Este líquido, tipo água de rocha, que se forma nos ventrículos cerebrais, a um ritmo de 0,35ml/min, atinge meio litro em 24 horas, constituindo uma almofada líquida que envolve todo o cérebro, medula e raízes da cauda lombo-sagrada. Circula dentro dos ventrículos, com um volume médio de 25cc, e constitui a almofada de proteção do cérebro e da medula nas acelerações, desacelerações e outras agressões bruscas, ou lentas, à cabeça e à coluna.
Se não houvesse absorção do LCR (líquor), ao 3º dia atingiria um volume de 1500cc, igual ao volume de um cérebro normal, podendo reduzir o manto cerebral a metade e conduzir ao colapso da função cerebral. Mas o LCR é reabsorvido ao nível dos seios venosos, e no caso da doença em causa, a reabsorção é deficiente, por eventual estenose dos circuitos venosos, e consequente dificuldade de drenagem, com aumento da pressão intracraniana.
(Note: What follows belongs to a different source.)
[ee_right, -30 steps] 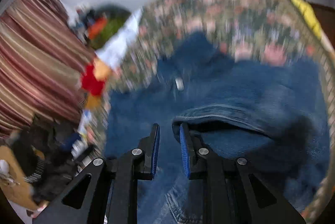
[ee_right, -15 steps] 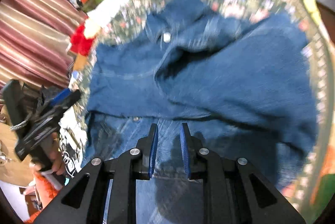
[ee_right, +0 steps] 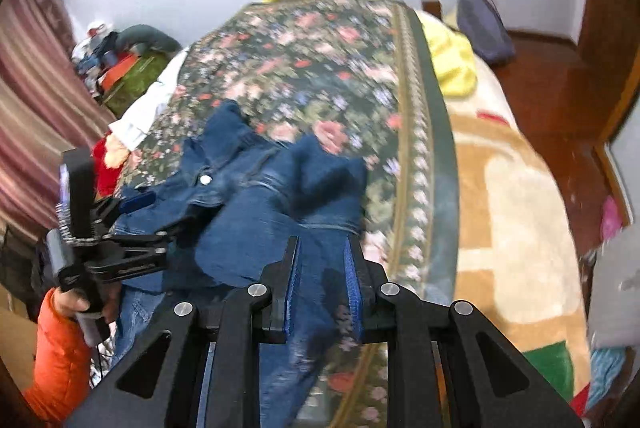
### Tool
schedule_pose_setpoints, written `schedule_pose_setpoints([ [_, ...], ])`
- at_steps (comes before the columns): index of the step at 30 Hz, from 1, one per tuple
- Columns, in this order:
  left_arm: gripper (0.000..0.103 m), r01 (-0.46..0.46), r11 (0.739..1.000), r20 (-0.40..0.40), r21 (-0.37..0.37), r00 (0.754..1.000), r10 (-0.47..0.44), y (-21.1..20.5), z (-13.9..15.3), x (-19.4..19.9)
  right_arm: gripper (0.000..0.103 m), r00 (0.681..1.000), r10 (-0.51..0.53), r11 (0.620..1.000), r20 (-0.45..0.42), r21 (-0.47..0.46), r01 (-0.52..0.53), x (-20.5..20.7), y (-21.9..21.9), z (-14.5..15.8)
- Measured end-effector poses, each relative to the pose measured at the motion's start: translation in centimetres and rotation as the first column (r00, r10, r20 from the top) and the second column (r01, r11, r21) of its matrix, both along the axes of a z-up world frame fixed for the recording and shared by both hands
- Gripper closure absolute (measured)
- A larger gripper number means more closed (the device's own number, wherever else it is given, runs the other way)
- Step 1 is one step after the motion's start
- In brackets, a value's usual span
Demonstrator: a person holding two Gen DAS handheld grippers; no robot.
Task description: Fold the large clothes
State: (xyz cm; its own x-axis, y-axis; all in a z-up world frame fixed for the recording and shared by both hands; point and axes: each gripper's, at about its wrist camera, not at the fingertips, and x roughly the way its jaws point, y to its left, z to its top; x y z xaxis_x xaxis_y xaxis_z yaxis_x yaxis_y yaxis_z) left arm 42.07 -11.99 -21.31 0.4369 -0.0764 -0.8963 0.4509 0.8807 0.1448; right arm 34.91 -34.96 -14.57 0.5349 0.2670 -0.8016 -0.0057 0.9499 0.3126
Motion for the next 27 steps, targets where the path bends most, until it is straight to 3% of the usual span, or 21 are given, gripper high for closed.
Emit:
schedule_pose_setpoints([
  [3,0.015,0.017,0.999,-0.01,0.039,1.0,-0.017,-1.6,-1.6,1.2,0.085,0.998,-0.019,0.999,-0.059,0.031,0.02,0.6,-1.1,-2.7],
  [9,0.018,-0.008,0.998,0.101,0.061,0.995,0.002,-3.7,-1.1,3.4,0.085,0.987,0.011,0.999,-0.159,0.035,-0.006,1.9,0.1,-7.5],
  [10,0.024,-0.02,0.997,0.133,0.07,0.991,0.011,-3.8,-0.9,3.6,0.085,0.986,0.015,1.0,-0.165,0.017,-0.012,2.0,0.4,-7.9],
  [12,0.061,-0.026,0.997,0.169,0.072,0.986,0.014,-4.2,-0.5,3.8,0.085,0.985,0.025,1.0,-0.168,-0.001,-0.026,2.2,0.9,-8.8],
  [17,0.086,-0.115,0.993,0.227,-0.026,0.967,0.117,-1.7,2.7,3.6,0.085,0.982,0.03,0.999,-0.188,0.025,-0.026,2.5,0.7,-9.4],
  [21,0.088,-0.18,0.971,0.264,-0.156,0.94,0.216,3.1,6.7,2.9,0.085,0.981,0.031,1.0,-0.19,0.006,-0.031,2.4,0.5,-8.7],
  [27,0.088,-0.289,0.922,0.362,-0.258,0.856,0.37,12.5,11.7,0.4,0.085,0.986,0.024,1.0,-0.163,-0.004,-0.025,2.8,0.8,-6.7],
])
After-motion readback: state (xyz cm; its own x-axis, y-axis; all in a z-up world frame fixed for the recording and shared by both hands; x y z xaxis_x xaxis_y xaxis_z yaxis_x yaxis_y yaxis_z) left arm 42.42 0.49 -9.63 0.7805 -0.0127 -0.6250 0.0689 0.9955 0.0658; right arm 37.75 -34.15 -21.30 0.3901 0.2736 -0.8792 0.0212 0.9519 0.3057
Nestes casos, 85% das situações de hipertensão intracraniana acontecem em mulheres jovens, em que a obesidade é uma constante e com uma prevalência a aumentar nos últimos anos, tendo-se verificado entre 2003 e 2017, um aumento de 6 vezes a incidência no País de Gales, paralelamente ao aumento da prevalência da obesidade.
Relação direta com a obesidade
Há uma relação direta entre a obesidade feminina e o aumento da pressão dentro do crânio, conduzindo à compressão do nervo ótico, das meninges e dos nervos cranianos sensitivos. Responsáveis pelas dores de cabeça violentas, que aumentam com todas as situações que provocam maior pressão, como esforços físicos, tosse, espirros, etc. E, em certos casos, pode haver alterações cognitivas, com maior dificuldade em executar tarefas básicas e ter discernimento sobre problemas diários.
A urgência no tratamento passa pelo alívio da pressão nos nervos óticos, para recuperar a visão, minimizando concomitantemente o sofrimento causado pelas cefaleias, que se podem prolongar por meses e anos. A correção do peso, podendo ser feita médica ou cirurgicamente, tem um efeito significativo na normalização da PIC, com diminuição das dores e melhoria da visão. Tratamento médico com inibidores da anidrase carbónica são por vezes usados por largos meses. A cirurgia com derivação do LCR, ventrículo-peritoneal ou lombo-peritoneal, podem fazer a diferença na normalização rápida do distúrbio hipertensivo, havendo ainda países que utilizam a descompressão direta da bainha dos nervos óticos e, quando se encontra uma estenose nos seios venosos, também se pode utilizar, com mais riscos, stents venosos nos pontos em conflito.
A HIC (hipertensão intracraniana) idiopática é mais um pseudo tumor cerebral do que uma hipertensão benigna, que necessita conhecimento da parte de quem trata e também de um alerta a jovens, mães, ou futuras mães. Peso descontrolado a partir do nada, cefaleias violentas, alterações visuais, zumbidos, perturbação do equilíbrio e, nalguns casos, perturbação intelectual.
Tratável com resultados animadores, mas com um aviso: entre 1975 e 2016 a prevalência da obesidade mundial triplicou.